Sinners: A Triumph
Ryan Coogler is making waves this week for not only releasing Sinners, a critically acclaimed, financially successful film without being part of a larger franchise, but also for having secured an almost unheard-of copyright deal. According to a recent Vulture article, Warner Bros. will return the rights of Sinners to Coogler 25 years after its release. Coogler states this was a personal symbolic decision, citing ownership over a film about black ownership as “the only motivation.” Having experienced all two hours and eighteen minutes of this genre-blending period piece shot on 65mm film and presented nationwide in digital IMAX, it’s much easier to see his rationale. Sinners is not only a stylistically bold passion project through and through, but also uses its horror aspects to serve as a greater social commentary on cultural assimilation. [Spoilers for Sinners follow]
At the center of the film stands Club Juke, a juke joint that twins nicknamed “Smoke” and “Stack” (both played by Michael B. Jordan) repurpose from an old saw mill to bring the money (and a truckload of Irish beer) they earned in Chicago back into their Mississippi community. At the outset of their first night of operation, a patron attempts to pay for a bottle of corn liquor with 30 cents and two wooden nickels “good at the department store in town.” One twin insists on only accepting legal U.S. tender, but the other encourages a more lenient approach. He stresses the hours of hard labor the old man spent to earn every one of those thirty cents, and that they “gotta make them feel like this is a place they can call their own.” In this sense, Club Juke is Wakanda on a smaller scale: a symbol of undiluted Black identity and culture. Halfway through the film, three white vampires appear at the club’s doorstep, offering their patronage (in the form of gold coins) and music (in the form of the unsettling folk song, “Pick Poor Robin Clean”). On top of the covert threat of planning to murder and convert every single soul inside, the vampires’ request for an invitation is outright rejected on the grounds of Smoke and Stack’s insistence on maintaining an exclusive Delta Blues atmosphere.
This dichotomy between the living, the undead, and what each represents is reinforced through two other musical numbers present in the film.

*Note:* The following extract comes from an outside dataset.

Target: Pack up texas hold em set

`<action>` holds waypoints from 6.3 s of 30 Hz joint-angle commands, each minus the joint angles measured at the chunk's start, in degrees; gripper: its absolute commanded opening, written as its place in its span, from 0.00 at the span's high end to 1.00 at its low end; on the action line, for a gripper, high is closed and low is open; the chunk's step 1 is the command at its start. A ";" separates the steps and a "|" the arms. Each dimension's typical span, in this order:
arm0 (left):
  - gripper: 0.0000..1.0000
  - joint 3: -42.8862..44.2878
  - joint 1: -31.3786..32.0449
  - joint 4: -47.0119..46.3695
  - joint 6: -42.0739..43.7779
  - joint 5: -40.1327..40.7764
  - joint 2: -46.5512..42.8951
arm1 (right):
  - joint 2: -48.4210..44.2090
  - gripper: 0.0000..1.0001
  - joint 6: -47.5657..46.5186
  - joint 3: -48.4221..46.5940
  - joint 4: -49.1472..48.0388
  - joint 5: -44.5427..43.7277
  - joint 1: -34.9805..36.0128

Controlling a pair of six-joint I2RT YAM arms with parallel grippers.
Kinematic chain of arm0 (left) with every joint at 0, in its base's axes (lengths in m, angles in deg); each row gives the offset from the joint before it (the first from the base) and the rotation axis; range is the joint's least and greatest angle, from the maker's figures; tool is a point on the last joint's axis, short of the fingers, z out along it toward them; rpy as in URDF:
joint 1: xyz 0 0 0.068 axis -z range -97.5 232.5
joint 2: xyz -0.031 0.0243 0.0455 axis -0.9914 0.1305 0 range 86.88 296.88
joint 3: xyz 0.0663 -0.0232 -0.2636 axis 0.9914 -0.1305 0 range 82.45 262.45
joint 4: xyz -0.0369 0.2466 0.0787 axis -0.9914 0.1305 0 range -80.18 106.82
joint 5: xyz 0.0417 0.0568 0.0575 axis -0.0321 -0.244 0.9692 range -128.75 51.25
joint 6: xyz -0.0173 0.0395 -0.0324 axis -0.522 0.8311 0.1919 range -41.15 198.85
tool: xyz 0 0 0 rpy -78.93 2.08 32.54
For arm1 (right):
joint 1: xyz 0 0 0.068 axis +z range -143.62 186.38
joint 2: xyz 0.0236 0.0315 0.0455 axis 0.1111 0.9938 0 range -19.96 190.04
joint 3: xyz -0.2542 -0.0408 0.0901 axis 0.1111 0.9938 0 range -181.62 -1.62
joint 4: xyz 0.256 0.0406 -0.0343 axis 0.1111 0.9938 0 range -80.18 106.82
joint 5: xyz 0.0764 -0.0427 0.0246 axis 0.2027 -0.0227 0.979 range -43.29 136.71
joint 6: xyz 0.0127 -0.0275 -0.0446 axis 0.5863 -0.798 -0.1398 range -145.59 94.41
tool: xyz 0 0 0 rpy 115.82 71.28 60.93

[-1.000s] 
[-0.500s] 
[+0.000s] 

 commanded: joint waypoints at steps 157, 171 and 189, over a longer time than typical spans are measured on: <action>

The first takes place within the club as Sammie “Preacher Boy” Moore (musician Miles Caton in his acting debut), cousin of Smoke and Stack, takes the stage to perform “I Lied to You.” According to the film’s narrator, Sammie’s musical prowess is true and powerful enough to “conjure spirits from the past and the future.” This manifests in a sprawling, time and space-bending sequence in which West African musicians and dancers blend with funk guitarists, turntable DJs, and breakdancers, manifesting amongst the ordinary 1930s Mississippi townsfolk. Along with the IMAX steadicam weaving in and out of the crowd, Ludwig Göransson’s score seamlessly blends these different genres with Sammie’s voice to portray a literal cultural melting pot, celebrating the history of Black music and creating a sense of unbreakable cultural identity.
The second number takes place outside, after most of the patrons have been sent home, only to be converted into a family of vampires once unprotected from Club Juke’s walls. The same Black folk who had earlier burned the house down to Delta Blues were now performing Irish jigs in lockstep to “Rocky Road to Dublin,” a traditional Irish folk song sung by the chillingly charismatic head vampire Remmick (Jack O’Connell). Their personalities, identities, and very souls have essentially been stripped from their bodies, eyes and smiles glowing eerily in the dead of night. Such visual and musical dissonance creates a horrifying tone of defeat for the kind of world Club Juke represents. Who are we if we’re cut off from the music and culture that made us, rendered unable to pass it down to future generations?
However, such defeat is decidedly short-lived. Sammie and, just as importantly, his music, survive through all the bloody carnage. Once the morning comes, he briefly seeks the salvation of his pastor father before rejecting that as well in favor of keeping his “devil’s music” alive. In the ultimate tribute to Coogler’s grandfather and Uncle James, Sammie’s 1990s counterpart is played by Chicago Blues legend Buddy Guy in a mid-credits epilogue cameo appearance. It's a fourth wall-breaking moment dripping with poignancy and self-indulgence, bringing the themes of enduring cultural identity home.
A handful of moviegoers at my screening on Friday walked out before this scene had a chance to play in full, and I can understand why. Sinners is an unwieldy, deeply personal film full of ideas that could sustain at least three or four other movies. Coogler takes full advantage of his final cut agreement with Warner Bros. to deliver a true R-rated Southern Gothic horror blockbuster full of sex, gore, and numerous musical sequences, and those risks paid off wonderfully. The film represents a triumph for Coogler and an inspiration for Black artists who refuse to compromise their vision in favor of reaching a wider audience. After suffering years of blows to the industry in the form of COVID-19, union strikes, tax refund film-shelving, and wildfires, the success of Sinners is a glorious miracle.